Un joven lacayo y un viejo escudero se citan en la plaza del pueblo.
—¿De Vioño sois? —preguntó el joven.
—¿Bisoño decís? Sí, nuevo en estos lares soy —contestó el anciano.
—De Piélagos decía.
—Archipiélagos nunca vi, pero pliegos a mares.
—¡Qué guasón!
—¿Blasón? Sí, cuestiones de blasón me han traído hasta aquí.
—Mi amo, galante y gentil, está por venir. Por su honra en duelo se va a batir.
—Mi dueño, noble y galán, está por llegar. Por su honor también en duelo se batirá.

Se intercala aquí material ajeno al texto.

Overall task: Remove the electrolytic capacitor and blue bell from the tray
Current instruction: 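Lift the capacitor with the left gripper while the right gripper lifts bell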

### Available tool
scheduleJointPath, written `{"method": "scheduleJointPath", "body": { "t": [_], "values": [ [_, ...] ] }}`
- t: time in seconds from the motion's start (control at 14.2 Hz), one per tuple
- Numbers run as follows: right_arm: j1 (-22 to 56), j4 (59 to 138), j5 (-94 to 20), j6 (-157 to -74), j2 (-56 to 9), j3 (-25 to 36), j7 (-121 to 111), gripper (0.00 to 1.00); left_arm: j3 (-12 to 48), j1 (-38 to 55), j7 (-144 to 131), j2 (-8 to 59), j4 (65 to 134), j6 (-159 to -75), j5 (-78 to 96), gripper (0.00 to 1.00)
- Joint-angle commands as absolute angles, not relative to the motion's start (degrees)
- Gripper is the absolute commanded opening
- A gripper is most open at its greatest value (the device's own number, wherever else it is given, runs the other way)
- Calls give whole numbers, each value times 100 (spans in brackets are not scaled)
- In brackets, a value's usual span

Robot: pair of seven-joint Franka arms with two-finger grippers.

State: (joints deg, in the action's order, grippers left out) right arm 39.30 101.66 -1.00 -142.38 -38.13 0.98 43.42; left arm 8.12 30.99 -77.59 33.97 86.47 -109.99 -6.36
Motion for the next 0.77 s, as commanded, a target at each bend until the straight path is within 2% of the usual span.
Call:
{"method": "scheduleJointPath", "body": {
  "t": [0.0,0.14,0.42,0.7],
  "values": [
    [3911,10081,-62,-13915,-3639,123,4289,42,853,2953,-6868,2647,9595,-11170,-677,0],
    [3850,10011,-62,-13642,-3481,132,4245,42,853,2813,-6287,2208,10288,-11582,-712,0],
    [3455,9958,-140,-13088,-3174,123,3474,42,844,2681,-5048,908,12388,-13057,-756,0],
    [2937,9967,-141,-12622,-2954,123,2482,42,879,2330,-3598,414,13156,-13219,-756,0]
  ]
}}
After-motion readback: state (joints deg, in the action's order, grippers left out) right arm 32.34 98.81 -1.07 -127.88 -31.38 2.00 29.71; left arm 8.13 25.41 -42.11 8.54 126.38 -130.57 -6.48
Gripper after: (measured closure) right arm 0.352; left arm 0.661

—¿Cómo podríamos este duelo evitar?
—¿Por su vida teméis?
—¡Qué va! Temo por mi bienestar. Sin señor al que servir, nada al buche me podré llevar. No hay cosa como el buen dormir y el mejor yantar. Desdichado nací, pero os aseguro que dichoso pretendo vivir.
—Criados somos de quienes lo tienen todo, linaje y hacienda, y no les importa dejar de vivir.
—Ocultémosles entonces sus espadas. Hoy no habrán de morir. Dirémosles a cada uno que el otro se ha retractado ¡y ya no habrá agravio que resarcir!
—¡Qué dicha la nuestra! ¡Hasta nunca más ver!
—Y añadiría yo, ¡hasta nunca más oír!